Lines in the data below that contain the word "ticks" are to be copied.

* * *

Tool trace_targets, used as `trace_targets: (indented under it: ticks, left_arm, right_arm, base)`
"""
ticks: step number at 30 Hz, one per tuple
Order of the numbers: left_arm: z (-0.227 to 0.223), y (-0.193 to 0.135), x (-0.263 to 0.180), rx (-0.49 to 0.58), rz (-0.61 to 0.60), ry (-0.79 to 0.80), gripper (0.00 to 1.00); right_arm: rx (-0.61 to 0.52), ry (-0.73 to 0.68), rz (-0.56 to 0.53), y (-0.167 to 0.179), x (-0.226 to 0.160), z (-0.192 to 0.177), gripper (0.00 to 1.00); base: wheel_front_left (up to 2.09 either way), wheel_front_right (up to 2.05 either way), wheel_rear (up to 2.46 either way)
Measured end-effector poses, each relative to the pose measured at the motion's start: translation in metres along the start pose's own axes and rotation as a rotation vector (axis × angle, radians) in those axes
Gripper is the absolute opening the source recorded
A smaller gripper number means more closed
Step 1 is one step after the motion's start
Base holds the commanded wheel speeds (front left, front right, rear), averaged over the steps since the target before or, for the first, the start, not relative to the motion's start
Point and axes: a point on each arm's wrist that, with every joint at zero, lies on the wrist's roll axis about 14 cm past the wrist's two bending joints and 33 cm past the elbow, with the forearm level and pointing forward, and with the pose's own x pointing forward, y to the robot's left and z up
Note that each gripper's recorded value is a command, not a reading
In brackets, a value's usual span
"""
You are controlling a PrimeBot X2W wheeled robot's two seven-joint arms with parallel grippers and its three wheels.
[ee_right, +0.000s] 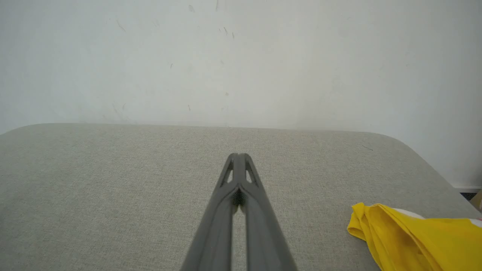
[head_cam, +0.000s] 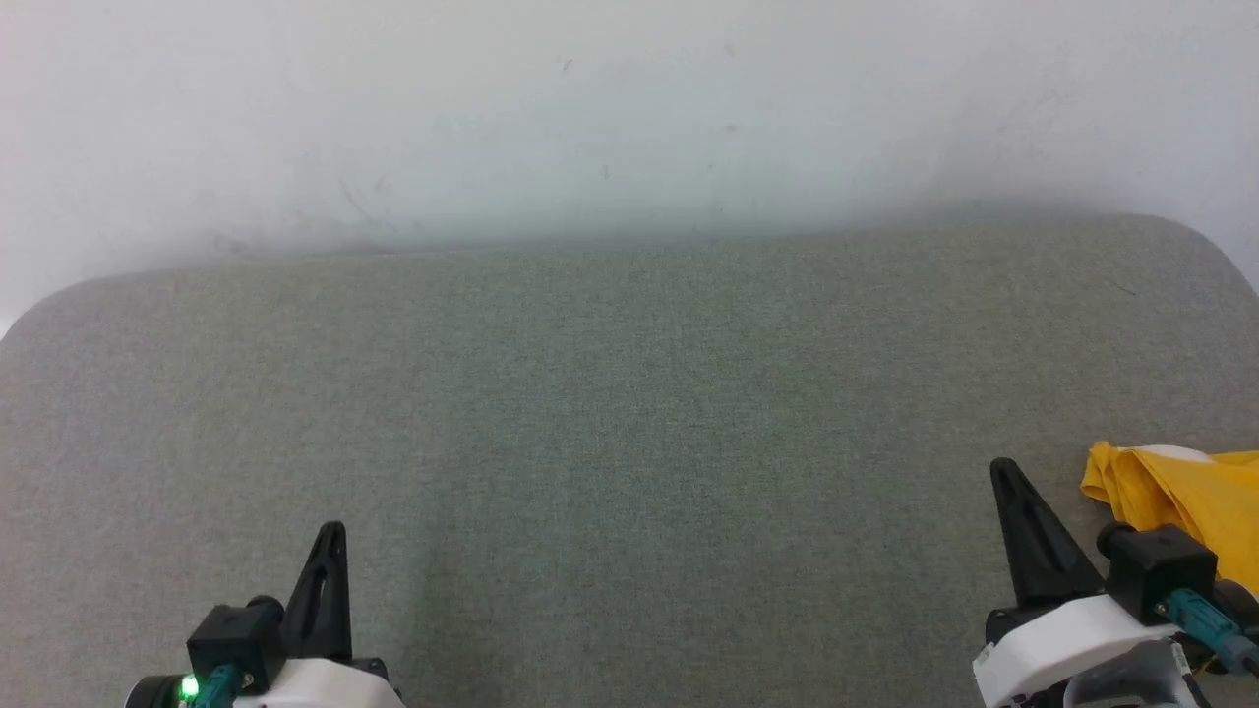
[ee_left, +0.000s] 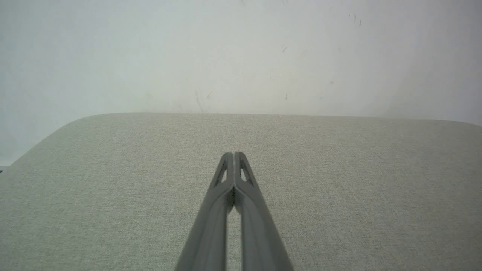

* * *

*Reply to the exercise:*
Tool trace_targets, used as `trace_targets: (indented under it: ticks, left_arm, right_arm, base)`
ticks: step number at 30 Hz, one per tuple

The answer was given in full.